Manchmal helfen Zahlen, um die Größe eines Zusammenhanges zu begreifen und Bewusstsein zu schaffen.

Unsere blaue Erde

  • Rund 71 % der Erdoberfläche sind von Wasser bedeckt. Der überwiegende Teil davon sind Ozeane. Sie verbinden Kontinente, regulieren Temperaturen und ermöglichen Leben auf diesem Planeten.

  • Die Meere enthalten etwa 96,5 % des gesamten Wassers der Erde und sind damit das tragende Element unseres globalen Klimasystems.

 

Das Meer ist kein Randraum.
Es ist der wichtigste Lebensraum unseres Planeten.

Image by Sean Oulashin

Wenn das Meer schwerer wird

Mit dem Wachstum unserer Welt wächst auch der Druck auf die Ozeane:

  • Jedes Jahr gelangen schätzungsweise 8 bis 11 Millionen Tonnen Plastik in die Meere – hauptsächlich über Flüsse, Küsten und unzureichend entsorgte Abfälle. Das entspricht etwa einem Müllwagen pro Minute.

  • Ein besonders belastender Teil dieses Mülls sind verlorene oder aufgegebene Fischereimaterialien: sogenannte Geisternetze.

  • Zwischen 500.000 und 1 Million Tonnen Netze, Leinen und Fanggeräte verbleiben jedes Jahr im Meer.
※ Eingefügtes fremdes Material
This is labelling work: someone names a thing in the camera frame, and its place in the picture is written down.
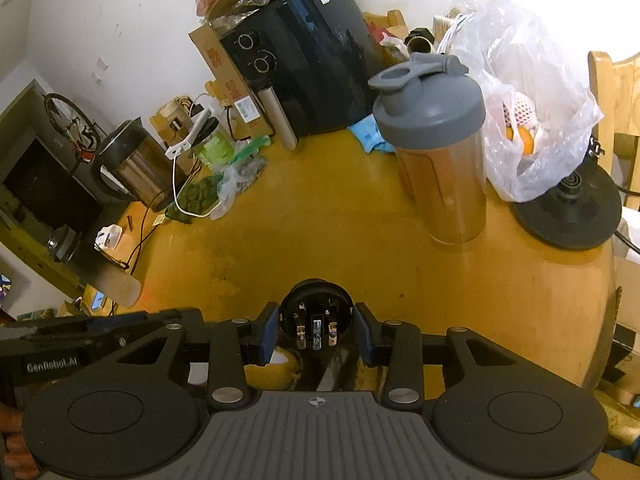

Sie machen etwa 10 % des gesamten marinen Mülls aus und sind gleichzeitig eine der gefährlichsten Formen von Meeresverschmutzung.

Diese Materialien zersetzen sich nicht einfach. Sie treiben, verhaken sich, sinken ab – und behindern dabei das, was das Meer am Leben hält.

Warum Entfernen ein Akt des Schutzes ist

Netze, Leinen und Plastikmüll wirken wie Blockaden im natürlichen Kreislauf des Meeres. Sie:

  • ersticken Korallen und Seegraswiesen

  • verfangen Fische, Schildkröten und Meeressäuger

  • unterbrechen Strömungen und natürliche Regenerationsprozesse

Wenn wir solche Fremdkörper aus dem Wasser entfernen, greifen wir nicht in das Ökosystem ein. Wir nehmen etwas weg, das nicht dorthin gehört. Jedes entfernte Netz schafft Raum. Jede eingesammelte Leine entlastet. Jedes Stück Müll bedeutet ein wenig mehr Atem.

Was wir bei MareIn daraus ableiten

Diese Zahlen sind kein Vorwurf. Sie sind eine Einladung.

Bei MareIn verstehen wir Meeresschutz als Teil unserer Begegnung mit dem Wasser:

  • Aktives Entfernen von Müll, Netzen und Leinen, dort wo wir sie finden – achtsam und ohne Schaden am natürlichen Umfeld – auf Wunsch erhält jeder Taucher vor dem Tauchen ein Netz zum Einsammeln von Müll, Netzen und Leinen und eine Weinweisung zum sicheren Vorgehen.

  • Zurückhaltung im Umgang mit Flora und Fauna: Nichts berühren, nichts festhalten, nichts verändern.

  • Bewusstes Erleben, bei dem Wissen, Wahrnehmung und Verantwortung zusammenkommen.

 

Ein stiller Beitrag mit Wirkung

Meeresschutz braucht keine dramatischen Gesten. Er beginnt mit Aufmerksamkeit. Mit dem Hinschauen. Mit dem Entfernen dessen, was den natürlichen Atem behindert.

So wird aus einer Zahl eine Handlung. Aus Wissen eine Haltung. Und aus jedem Tauchgang ein kleiner Beitrag dafür, dass das Meer weiter atmen kann.